[Haskell-cafe] Type System vs Test Driven Development

Jonathan Geddes geddes.jonathan at gmail.com
Wed Jan 5 10:44:20 CET 2011


Cafe,

In every language I program in, I try to be as disciplined as possible
and use Test-Driven Development. That is, every language except
Haskell.

There are a few great benefits that come from having a comprehensive
test suite with your application:

1. Refactoring is safer/easier
2. You have higher confidence in your code
3. You have a sort of 'beacon' to show where code breakage occurs

Admittedly, I don't believe there is any magical benefit that comes
from writing your tests before your code. But I find that when I don't
write tests first, it is incredibly hard to go back and write them for
'completed' code.

But as mentioned, I don't write unit tests in Haskell. Here's why not.

When I write Haskell code, I write functions (and monadic actions)
that are either a) so trivial that writing any kind of unit/property
test seems silly, or are b) composed of other trivial functions using
equally-trivial combinators.

So, am I missing the benefits of TDD in my Haskell code?

Is the refactoring I do in Haskell less safe? I don't think so. I
would assert that there is no such thing as refactoring with the style
of Haskell I described: the code is already super-factored, so any
code reorganization would be better described as "recomposition." When
"recomposing" a program, its incredibly rare for the type system to
miss an introduced error, in my experience.

Am I less confidence in my Haskell code? On the contrary. In general,
I feel more confident in Haskell code WITHOUT unit tests than code in
other languages WITH unit tests!

Finally, am I missing the "error beacon" when things break? Again I
feel like the type system has got me covered here. One of the things
that immediately appealed to me about Haskell is that the strong type
system gives the feeling of writing code against a solid test base.

The irony is that the type system (specifically the IO monad) force
you to structure code that would be very easy to test because logic
code is generally separated from IO code.

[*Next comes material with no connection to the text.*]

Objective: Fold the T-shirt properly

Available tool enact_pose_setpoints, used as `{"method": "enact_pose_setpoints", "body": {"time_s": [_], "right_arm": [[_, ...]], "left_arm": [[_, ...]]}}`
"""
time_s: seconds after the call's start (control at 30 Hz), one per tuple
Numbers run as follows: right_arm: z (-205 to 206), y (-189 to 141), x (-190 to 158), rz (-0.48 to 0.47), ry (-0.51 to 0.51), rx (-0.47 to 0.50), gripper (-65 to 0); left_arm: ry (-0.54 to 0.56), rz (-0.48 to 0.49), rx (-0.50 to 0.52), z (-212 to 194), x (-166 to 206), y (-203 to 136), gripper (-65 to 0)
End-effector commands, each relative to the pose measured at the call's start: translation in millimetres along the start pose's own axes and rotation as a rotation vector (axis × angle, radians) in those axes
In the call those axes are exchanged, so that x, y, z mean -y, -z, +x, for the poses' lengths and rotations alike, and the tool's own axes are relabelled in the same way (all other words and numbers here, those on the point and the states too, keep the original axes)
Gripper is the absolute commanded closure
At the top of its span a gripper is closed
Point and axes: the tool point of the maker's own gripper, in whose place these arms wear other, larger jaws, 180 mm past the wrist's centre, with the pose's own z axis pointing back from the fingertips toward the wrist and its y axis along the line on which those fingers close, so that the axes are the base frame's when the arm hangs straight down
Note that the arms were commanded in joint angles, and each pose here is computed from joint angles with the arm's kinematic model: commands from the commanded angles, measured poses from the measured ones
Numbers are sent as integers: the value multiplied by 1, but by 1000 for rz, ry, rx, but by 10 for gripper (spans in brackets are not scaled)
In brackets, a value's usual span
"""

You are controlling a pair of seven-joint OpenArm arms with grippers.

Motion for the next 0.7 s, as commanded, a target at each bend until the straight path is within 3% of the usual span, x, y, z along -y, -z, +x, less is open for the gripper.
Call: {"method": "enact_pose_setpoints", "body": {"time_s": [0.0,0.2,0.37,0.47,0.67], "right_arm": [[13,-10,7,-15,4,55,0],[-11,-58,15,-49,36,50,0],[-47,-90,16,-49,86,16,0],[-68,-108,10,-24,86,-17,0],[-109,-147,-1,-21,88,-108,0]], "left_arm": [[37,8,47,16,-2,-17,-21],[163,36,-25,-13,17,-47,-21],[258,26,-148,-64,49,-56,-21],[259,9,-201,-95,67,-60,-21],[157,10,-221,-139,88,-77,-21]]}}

I explained these thoughts to a fellow programmer who is not familiar
with Haskell and his response was essentially that any language that
discourages you from writing unit tests is a very poor language. He
(mis)quoted: "compilation [is] the weakest form of unit testing" [0].
I vehemently disagreed, stating that invariants embedded in the type
system are stronger than any other form of assuring correctness I know
of.

I know that much of my code could benefit from a property test or two
on the more complex parts, but other than that I can't think that unit
testing will improve my Haskell code/programming practice. Am I
putting too much faith in the type system?